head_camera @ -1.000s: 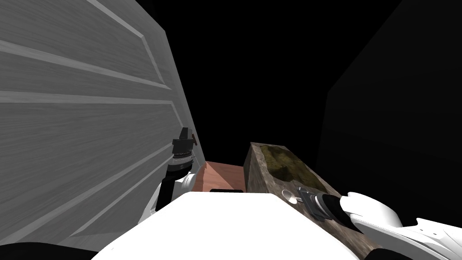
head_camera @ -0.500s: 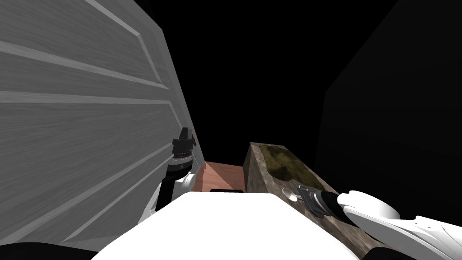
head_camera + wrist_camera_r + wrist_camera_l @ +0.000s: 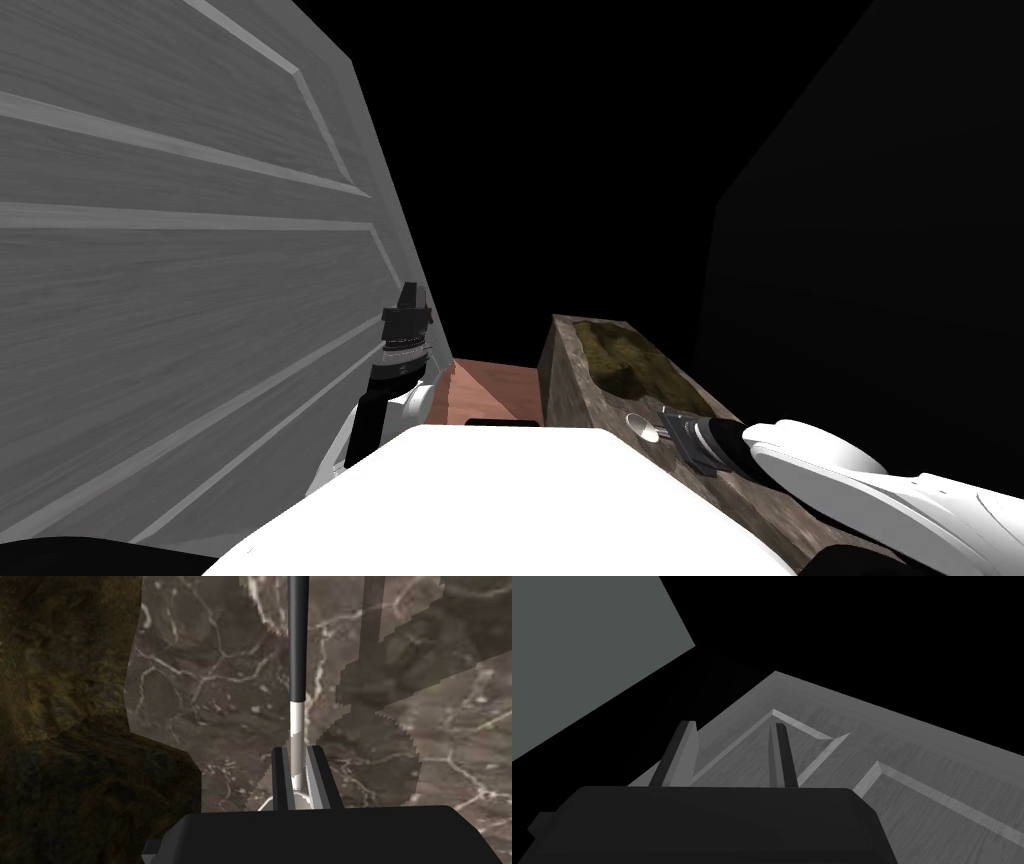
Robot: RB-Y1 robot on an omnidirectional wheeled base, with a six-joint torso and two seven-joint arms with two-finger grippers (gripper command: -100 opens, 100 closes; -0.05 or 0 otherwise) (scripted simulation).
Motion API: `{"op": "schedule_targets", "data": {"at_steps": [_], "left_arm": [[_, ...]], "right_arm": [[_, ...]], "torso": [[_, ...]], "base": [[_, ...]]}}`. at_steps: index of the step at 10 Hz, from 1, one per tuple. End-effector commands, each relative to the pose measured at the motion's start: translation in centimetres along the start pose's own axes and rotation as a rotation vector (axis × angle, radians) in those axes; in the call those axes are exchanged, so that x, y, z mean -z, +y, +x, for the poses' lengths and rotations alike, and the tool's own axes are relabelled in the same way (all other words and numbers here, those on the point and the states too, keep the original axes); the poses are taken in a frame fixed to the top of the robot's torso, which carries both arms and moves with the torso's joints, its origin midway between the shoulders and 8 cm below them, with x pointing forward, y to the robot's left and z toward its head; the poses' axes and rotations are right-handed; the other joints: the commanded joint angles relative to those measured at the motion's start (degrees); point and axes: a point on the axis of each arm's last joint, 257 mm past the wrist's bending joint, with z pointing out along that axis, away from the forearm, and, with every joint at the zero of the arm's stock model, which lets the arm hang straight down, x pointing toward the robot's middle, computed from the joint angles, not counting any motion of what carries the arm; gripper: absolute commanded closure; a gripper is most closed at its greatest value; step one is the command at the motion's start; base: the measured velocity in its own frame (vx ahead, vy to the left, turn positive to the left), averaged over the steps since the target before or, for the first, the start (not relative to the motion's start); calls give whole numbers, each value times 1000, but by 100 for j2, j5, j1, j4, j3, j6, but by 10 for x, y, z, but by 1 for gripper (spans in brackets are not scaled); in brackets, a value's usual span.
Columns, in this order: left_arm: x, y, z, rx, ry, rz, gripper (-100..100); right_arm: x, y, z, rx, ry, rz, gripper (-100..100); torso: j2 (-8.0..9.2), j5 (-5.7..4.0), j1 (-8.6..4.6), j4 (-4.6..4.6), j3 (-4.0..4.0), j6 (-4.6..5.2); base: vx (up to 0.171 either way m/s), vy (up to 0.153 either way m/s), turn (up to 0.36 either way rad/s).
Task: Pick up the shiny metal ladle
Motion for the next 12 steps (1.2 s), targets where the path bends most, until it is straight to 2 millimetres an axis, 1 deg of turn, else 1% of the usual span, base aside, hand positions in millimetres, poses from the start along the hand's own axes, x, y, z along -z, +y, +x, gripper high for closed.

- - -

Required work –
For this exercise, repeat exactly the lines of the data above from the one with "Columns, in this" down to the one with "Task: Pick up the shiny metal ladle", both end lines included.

Written response –
Columns, in this order: left_arm: x, y, z, rx, ry, rz, gripper (-100..100); right_arm: x, y, z, rx, ry, rz, gripper (-100..100); torso: j2 (-8.0..9.2), j5 (-5.7..4.0), j1 (-8.6..4.6), j4 (-4.6..4.6), j3 (-4.0..4.0), j6 (-4.6..5.2); base: vx (up to 0.171 either way m/s), vy (up to 0.153 either way m/s), turn (up to 0.36 either way rad/s).
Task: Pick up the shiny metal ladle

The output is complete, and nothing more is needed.